- [What you will do]:
Among the entries below, find the line with "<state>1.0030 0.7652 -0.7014", then quote it and each following line up to and including the line with "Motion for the", and nothing else.

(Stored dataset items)
:::

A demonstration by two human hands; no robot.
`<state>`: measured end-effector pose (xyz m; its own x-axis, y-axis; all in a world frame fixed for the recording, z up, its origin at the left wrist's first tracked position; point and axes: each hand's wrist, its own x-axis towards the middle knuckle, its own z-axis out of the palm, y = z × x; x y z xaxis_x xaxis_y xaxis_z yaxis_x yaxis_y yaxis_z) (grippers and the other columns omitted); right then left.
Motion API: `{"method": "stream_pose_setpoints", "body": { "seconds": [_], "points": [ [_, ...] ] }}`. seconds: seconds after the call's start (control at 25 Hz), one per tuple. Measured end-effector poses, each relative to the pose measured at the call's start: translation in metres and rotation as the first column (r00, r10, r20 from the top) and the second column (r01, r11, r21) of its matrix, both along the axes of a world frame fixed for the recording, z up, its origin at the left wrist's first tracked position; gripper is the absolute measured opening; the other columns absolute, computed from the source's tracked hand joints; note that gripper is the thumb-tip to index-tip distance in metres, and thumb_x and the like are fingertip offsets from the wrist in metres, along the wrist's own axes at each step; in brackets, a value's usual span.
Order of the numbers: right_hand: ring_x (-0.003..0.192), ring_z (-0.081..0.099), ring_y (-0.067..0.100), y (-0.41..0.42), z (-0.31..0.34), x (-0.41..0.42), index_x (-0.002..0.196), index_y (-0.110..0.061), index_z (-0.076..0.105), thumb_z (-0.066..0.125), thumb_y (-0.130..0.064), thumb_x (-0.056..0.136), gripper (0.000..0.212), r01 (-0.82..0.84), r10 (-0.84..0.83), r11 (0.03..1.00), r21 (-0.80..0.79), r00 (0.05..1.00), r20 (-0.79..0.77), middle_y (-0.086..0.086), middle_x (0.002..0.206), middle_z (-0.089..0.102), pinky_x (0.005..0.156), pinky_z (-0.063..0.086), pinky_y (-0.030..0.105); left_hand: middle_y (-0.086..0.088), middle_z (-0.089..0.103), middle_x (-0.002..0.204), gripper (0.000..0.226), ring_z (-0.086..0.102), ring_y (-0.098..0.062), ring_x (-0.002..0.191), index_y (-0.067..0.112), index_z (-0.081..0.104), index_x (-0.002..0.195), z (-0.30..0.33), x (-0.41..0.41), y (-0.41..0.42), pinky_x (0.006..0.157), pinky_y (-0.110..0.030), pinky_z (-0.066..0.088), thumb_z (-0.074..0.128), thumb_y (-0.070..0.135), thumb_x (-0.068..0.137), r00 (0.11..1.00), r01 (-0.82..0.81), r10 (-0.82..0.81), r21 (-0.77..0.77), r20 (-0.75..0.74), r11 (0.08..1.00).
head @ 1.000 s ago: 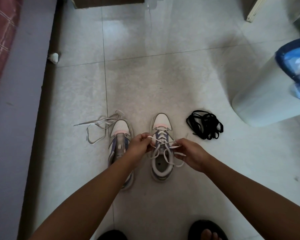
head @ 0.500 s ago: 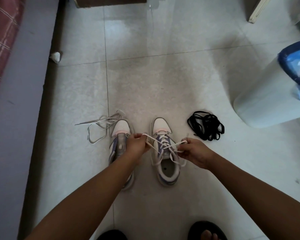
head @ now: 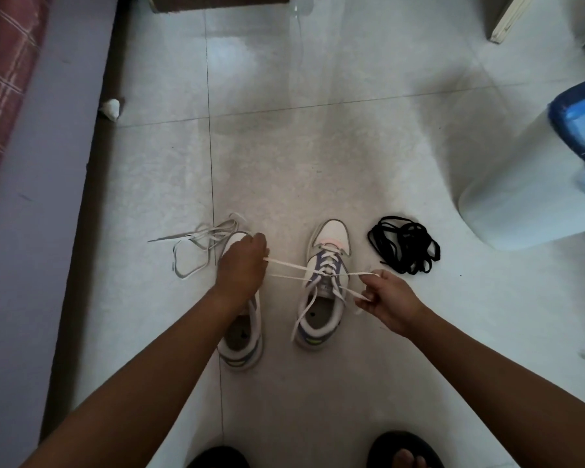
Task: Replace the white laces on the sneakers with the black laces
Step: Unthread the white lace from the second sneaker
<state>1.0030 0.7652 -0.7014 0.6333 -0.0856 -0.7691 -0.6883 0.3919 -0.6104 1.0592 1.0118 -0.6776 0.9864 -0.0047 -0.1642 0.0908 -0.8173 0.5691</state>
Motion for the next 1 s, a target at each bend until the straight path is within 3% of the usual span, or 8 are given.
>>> {"method": "stream_pose_setpoints", "body": {
  "seconds": [0.08, 0.16, 0.2, 0.48, 0.64, 0.72, 0.84, 1.0],
  "points": [
    [0.048, 0.047, 0.010, -0.001, 0.000, 0.002, 0.077, -0.014, 0.047, 0.053, -0.011, 0.093, 0.018, 0.019, -0.019, 1.000, -0.006, 1.000, 0.008, 0.003, 0.056, 0.044, 0.059, 0.051, 0.030, -0.010, 0.059, 0.072, 0.016, 0.057, -0.018, 0.061, 0.003, 0.058, 0.084, 0.005, 0.012, 0.000, 0.062, -0.033, 0.047, 0.051, 0.013, 0.095, 0.857, -0.513, 0.411, -0.446, -0.310, 0.733],
    [0.061, 0.061, 0.016, 0.003, 0.001, 0.001, 0.082, -0.013, 0.055, 0.052, -0.020, 0.095, 0.016, 0.073, -0.071, 0.990, 0.118, 0.997, -0.027, 0.006, 0.061, 0.059, 0.065, 0.054, 0.032, -0.005, 0.049, 0.053, 0.024, 0.050, -0.013, 0.046, 0.010, 0.051, 0.078, 0.006, 0.013, -0.001, 0.055, -0.029, 0.050, 0.042, 0.009, 0.100, 0.601, -0.798, 0.405, -0.545, -0.689, 0.257],
    [0.067, 0.067, 0.019, 0.006, 0.001, 0.001, 0.081, -0.013, 0.057, 0.051, -0.025, 0.096, 0.020, 0.111, -0.105, 0.975, 0.195, 0.994, -0.040, 0.008, 0.066, 0.065, 0.066, 0.056, 0.033, -0.004, 0.044, 0.051, 0.028, 0.046, -0.013, 0.046, 0.012, 0.048, 0.076, 0.004, 0.010, -0.001, 0.054, -0.029, 0.050, 0.037, 0.010, 0.102, 0.572, -0.819, 0.332, -0.544, -0.750, 0.183],
    [0.074, 0.072, 0.021, 0.016, 0.006, 0.011, 0.066, -0.016, 0.047, 0.045, -0.041, 0.096, 0.040, 0.188, -0.179, 0.921, 0.340, 0.982, -0.057, 0.007, 0.070, 0.067, 0.067, 0.059, 0.033, -0.003, 0.036, 0.046, 0.039, 0.030, -0.009, 0.031, 0.008, 0.055, 0.076, 0.004, 0.009, -0.008, 0.040, -0.018, 0.025, 0.031, 0.023, 0.103, 0.816, -0.515, 0.203, -0.521, -0.541, 0.681],
    [0.059, 0.063, 0.018, 0.013, 0.006, 0.012, 0.061, -0.016, 0.044, 0.045, -0.042, 0.096, 0.044, 0.107, -0.097, 0.945, 0.310, 0.994, -0.049, 0.004, 0.057, 0.054, 0.071, 0.057, 0.036, -0.003, 0.055, 0.083, 0.022, 0.053, -0.019, 0.076, 0.010, 0.059, 0.094, 0.000, 0.004, -0.010, 0.067, -0.029, 0.039, 0.039, 0.017, 0.099, 0.965, -0.089, 0.027, -0.229, -0.263, 0.969],
    [0.058, 0.058, 0.018, 0.013, 0.006, 0.012, 0.062, -0.015, 0.045, 0.046, -0.042, 0.095, 0.043, 0.079, -0.071, 0.953, 0.292, 0.997, -0.038, 0.004, 0.056, 0.051, 0.070, 0.058, 0.036, -0.006, 0.059, 0.100, 0.017, 0.055, -0.025, 0.095, 0.009, 0.058, 0.103, -0.005, -0.013, -0.008, 0.078, -0.030, 0.039, 0.044, 0.009, 0.094, 0.958, 0.218, -0.233, -0.107, -0.168, 0.970],
    [0.057, 0.055, 0.018, 0.012, 0.007, 0.012, 0.064, -0.015, 0.047, 0.045, -0.043, 0.096, 0.043, 0.055, -0.050, 0.959, 0.279, 0.998, -0.023, 0.004, 0.056, 0.049, 0.071, 0.058, 0.037, -0.012, 0.063, 0.117, 0.031, 0.054, -0.033, 0.114, 0.005, 0.062, 0.115, -0.017, -0.044, 0.001, 0.101, -0.043, 0.040, 0.057, 0.006, 0.085, 0.749, 0.639, -0.662, 0.294, -0.027, 0.711],
    [0.058, 0.050, 0.017, 0.012, 0.009, 0.012, 0.065, -0.015, 0.046, 0.045, -0.043, 0.096, 0.042, 0.047, -0.043, 0.965, 0.257, 0.999, -0.022, 0.003, 0.057, 0.046, 0.070, 0.057, 0.037, -0.015, 0.072, 0.098, 0.030, 0.065, -0.042, 0.097, 0.002, 0.074, 0.092, -0.011, -0.046, 0.045, 0.082, -0.054, 0.053, 0.048, 0.002, 0.076, 0.751, 0.476, -0.651, 0.589, 0.114, 0.653]
  ]
}}
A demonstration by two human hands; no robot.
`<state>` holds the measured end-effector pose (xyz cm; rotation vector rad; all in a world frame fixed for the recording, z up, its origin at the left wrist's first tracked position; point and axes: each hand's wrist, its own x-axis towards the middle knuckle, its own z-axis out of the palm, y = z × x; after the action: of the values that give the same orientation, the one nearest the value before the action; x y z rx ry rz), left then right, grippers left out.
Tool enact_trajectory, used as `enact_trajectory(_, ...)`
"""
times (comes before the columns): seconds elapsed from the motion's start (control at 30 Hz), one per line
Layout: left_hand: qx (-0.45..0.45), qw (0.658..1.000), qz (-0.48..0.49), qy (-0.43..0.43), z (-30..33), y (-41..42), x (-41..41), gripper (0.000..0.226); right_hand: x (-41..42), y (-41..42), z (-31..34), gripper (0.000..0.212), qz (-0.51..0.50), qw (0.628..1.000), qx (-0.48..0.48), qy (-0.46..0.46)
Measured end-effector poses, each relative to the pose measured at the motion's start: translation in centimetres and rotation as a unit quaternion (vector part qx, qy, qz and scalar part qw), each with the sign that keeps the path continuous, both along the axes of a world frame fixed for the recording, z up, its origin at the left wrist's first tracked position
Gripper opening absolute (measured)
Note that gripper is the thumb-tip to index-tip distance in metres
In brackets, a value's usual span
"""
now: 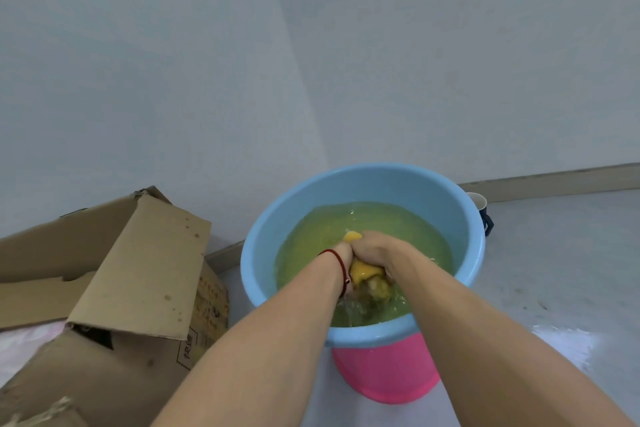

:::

- [Reply]:
<state>1.0030 0.7652 -0.7014 0.6333 -0.0856 -0.7691 -0.6883 0.3919 -0.6104 1.0592 1.0118 -0.6776 0.9864 -0.0047 -0.1642 0.0908 -0.8173 0.5691</state>
Motion for the next 1 s, a target at each bend until the straight path is within 3% of the usual span, or 8 are given.

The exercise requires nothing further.